H. El estudio de la cuestión realizado por H. Rowley en 1935 (Darius the Mede and the Four World Empires of Darius the Mede, 1935) ha demostrado que Darius the Mede no puede identificarse con ningún rey, y él generalmente se ve hoy como una ficción literaria que combina el histórico rey persa Darío I y las palabras de Jeremías 51:11 de que Dios "despertó" los medos contra Babilonia. Sin embargo, se han hecho numerosos intentos de identificarlo con personajes históricos, siendo quizás los siguientes los candidatos más conocidos:
- Darius the Great (Darius I Hystaspes), c. 550–486 BCE. Este conocido históricamente Darío era el tercer emperador persa, y una figura importante para los judíos en el período persa temprano debido a su papel en la reconstrucción del Templo en Jerusalén. Al comienzo de su carrera Darius tuvo que (re) conquistar Babilonia para quitar un usurpador, antes de expandir el imperio y dividirlo en satrapias. El autor de Daniel, consciente de ciertas profecías que los Medos destruirían a Babilonia (Jeremías 51:11,28 e Isaías 13:17), y necesitando un rey Mediano para completar su esquema de cuatro tiempos (ver la historia del sueño de Nabucodonosor en Daniel 2), parece haber tomado el Darío histórico y lo proyectado en un pasado ficticio.
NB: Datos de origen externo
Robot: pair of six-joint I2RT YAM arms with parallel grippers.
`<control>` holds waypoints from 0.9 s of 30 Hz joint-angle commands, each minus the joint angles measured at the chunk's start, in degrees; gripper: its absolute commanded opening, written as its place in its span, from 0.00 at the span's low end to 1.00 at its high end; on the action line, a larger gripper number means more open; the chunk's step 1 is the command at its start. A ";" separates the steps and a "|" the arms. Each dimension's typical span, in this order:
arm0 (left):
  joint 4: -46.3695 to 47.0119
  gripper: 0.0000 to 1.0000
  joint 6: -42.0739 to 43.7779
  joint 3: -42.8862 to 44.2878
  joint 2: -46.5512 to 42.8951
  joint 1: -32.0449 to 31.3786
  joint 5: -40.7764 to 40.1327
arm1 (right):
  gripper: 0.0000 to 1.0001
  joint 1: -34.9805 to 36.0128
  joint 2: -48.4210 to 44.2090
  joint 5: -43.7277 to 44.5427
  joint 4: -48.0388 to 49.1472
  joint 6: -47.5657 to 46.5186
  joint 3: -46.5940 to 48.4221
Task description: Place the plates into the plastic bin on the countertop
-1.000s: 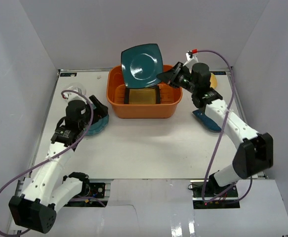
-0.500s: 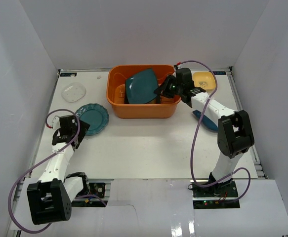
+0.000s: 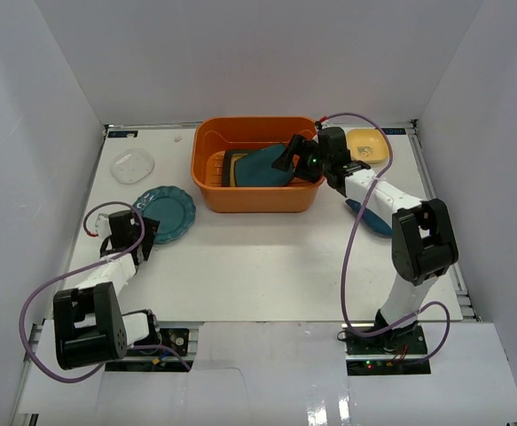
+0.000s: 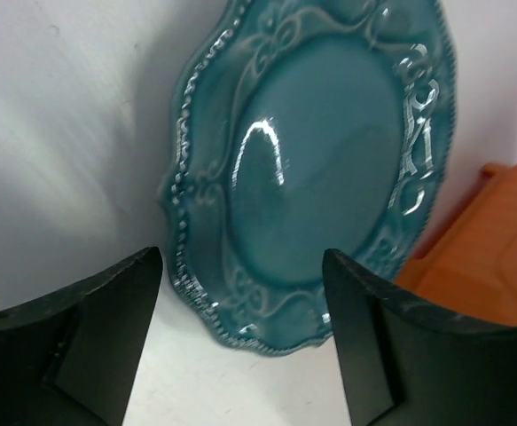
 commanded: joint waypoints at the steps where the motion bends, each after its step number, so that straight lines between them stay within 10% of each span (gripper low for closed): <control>1: 5.07 0.81 -3.59 -4.12 2.76 0.46 1.20 | 0.91 0.01 -6.76 -0.25 3.86 -2.55 0.02; 15: 13.78 0.00 -7.82 -13.96 -6.53 0.63 -2.14 | 0.90 -0.43 -38.72 -2.98 4.56 -2.11 -22.30; 20: 12.64 0.00 -5.89 -16.51 -15.93 0.63 -0.13 | 0.90 -2.89 -48.76 -1.13 2.54 0.95 -34.58; 27: 2.91 0.00 1.48 -10.82 -34.05 -0.24 3.57 | 0.90 -26.66 -54.04 -7.88 2.63 6.41 -48.04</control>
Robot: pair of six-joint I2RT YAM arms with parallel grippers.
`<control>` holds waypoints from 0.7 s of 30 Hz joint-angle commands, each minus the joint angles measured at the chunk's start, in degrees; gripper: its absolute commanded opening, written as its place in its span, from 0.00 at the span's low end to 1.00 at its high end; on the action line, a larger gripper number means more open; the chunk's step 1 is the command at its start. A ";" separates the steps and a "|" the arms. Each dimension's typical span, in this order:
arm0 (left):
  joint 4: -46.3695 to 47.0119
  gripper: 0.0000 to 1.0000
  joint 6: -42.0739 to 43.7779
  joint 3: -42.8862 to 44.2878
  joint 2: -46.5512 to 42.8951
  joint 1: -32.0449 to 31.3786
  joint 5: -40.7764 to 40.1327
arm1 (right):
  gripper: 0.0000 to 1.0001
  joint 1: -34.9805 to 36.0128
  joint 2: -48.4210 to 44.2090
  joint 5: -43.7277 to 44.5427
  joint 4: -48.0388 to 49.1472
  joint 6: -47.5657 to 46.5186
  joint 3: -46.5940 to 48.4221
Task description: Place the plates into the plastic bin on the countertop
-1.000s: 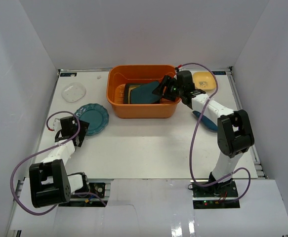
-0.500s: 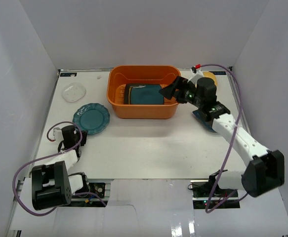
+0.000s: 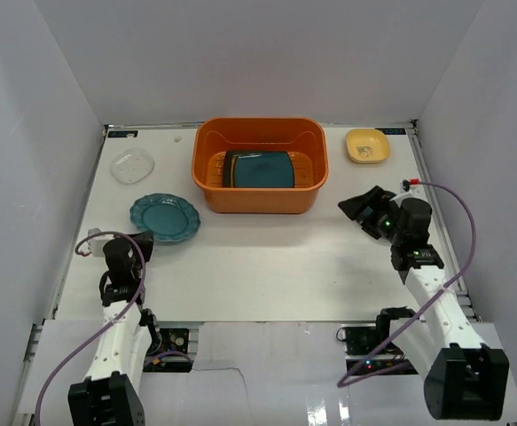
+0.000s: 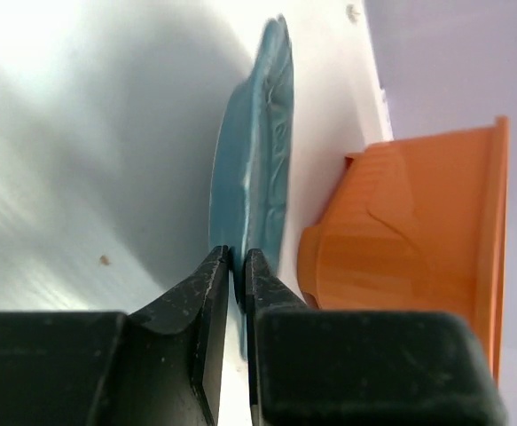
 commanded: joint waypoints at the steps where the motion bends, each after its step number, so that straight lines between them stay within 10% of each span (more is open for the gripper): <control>1: -4.57 0.00 6.37 6.65 -4.42 -1.88 1.48 | 0.91 -10.46 -2.05 -3.11 -0.37 2.59 -3.74; 8: -10.02 0.00 9.88 14.30 -8.02 -7.15 -2.91 | 0.95 -24.53 -4.43 5.14 -7.66 -1.46 -5.85; 21: -15.65 0.00 16.40 26.53 -13.03 -16.21 -7.50 | 0.94 -28.85 3.04 8.43 -6.18 2.59 -5.93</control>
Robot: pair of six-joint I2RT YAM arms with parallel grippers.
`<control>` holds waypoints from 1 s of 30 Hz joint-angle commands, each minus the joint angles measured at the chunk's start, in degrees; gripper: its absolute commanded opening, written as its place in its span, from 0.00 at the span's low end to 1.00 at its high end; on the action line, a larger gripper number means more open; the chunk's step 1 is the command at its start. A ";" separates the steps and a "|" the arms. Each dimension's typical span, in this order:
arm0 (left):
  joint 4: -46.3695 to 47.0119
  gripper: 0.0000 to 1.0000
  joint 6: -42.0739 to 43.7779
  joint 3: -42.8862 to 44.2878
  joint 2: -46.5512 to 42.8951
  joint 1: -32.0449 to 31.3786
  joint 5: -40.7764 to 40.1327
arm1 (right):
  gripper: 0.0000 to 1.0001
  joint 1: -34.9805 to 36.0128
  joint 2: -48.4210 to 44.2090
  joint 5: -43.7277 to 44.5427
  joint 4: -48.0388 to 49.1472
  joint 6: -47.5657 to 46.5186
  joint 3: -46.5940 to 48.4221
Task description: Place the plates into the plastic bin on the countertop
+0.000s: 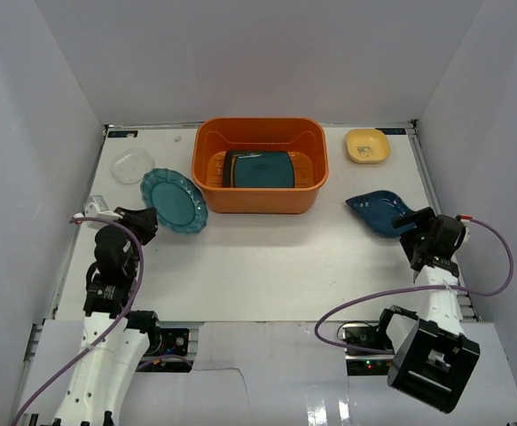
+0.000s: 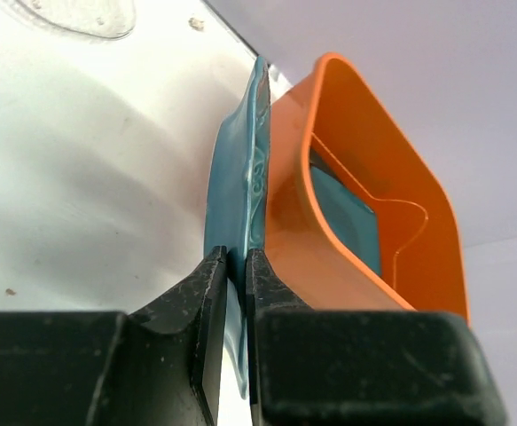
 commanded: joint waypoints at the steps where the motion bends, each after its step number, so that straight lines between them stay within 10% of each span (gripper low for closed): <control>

- Astyages. Astyages fue el último rey de los Medos; fue derrotado por Ciro en 550 (o 553). Su padre fue llamado Cyaxares, una posible variante de "Ahasuerus", pero no hay registro de que esté presente en la caída de Babilonia. Consecuentemente, él recibe poca atención en la apologética moderna, pero el historiador judío del siglo I CE Josephus, seguido más tarde por la Iglesia Cristiana primitiva Padre Jerome, armonizó a Daniel con las fuentes históricas al afirmar que Darío el Mede era un hijo de Astyages. La Biblia original de Douay-Rheims afirma que Darius el Mede era otro nombre para Astyages.
- "Cyaxares II". El escritor griego Xenophon cuenta de un rey mediático llamado Cyaxares que era el hijo de Astyages; Xenophon no es generalmente dado credencia por los historiadores, y él no dice, en ningún caso, que este supuesto Cyaxares gobernó Babilonia.
- Cyrus. Este argumento se basa en una reinterpretación de Daniel 6:28, "Daniel prosperó durante el reinado de Darío, y el reinado de Ciro el Persa", para leer "Daniel prosperó durante el reinado de Darío, incluso el reinado de Ciro el Persa", haciéndolos el mismo individuo. William Shea, un erudito conservador, comenta que sería extraño referirse a Ciro el Persa, hijo de Cambianes I, como Darío el Mede, hijo de Ahasuerus, y extraño también referirse al mismo rey que Ciro en algunos pasajes y Darío en otros.
- Cambios II. Cambyses era el hijo de Cyrus y su sucesor como emperador. Los registros babilónicos indican que Cyrus lo instaló como regente en Babilonia, pero él no era un Mede, su padre no era Ahasuerus, y probablemente no tenía sesenta y dos años.
- Gubaru (o Ugbaru, llamado Gobryas en fuentes griegas) era el general que tomó Babilonia para Ciro. Antes era el gobernador babilónico de Gutium (un área estrechamente asociada con los medios de comunicación en las fuentes babilónicas) antes de cambiar de bando a los persas, y Cyrus parece haberle dado responsabilidad administrativa sobre Bablyon después de su captura, como montar un ejército, pagar impuestos, y poseer palacios, pero nunca ocupó el título "Rey de Babilonia" y este argumento puede no explicar el nombre "Darius" en Daniel 6.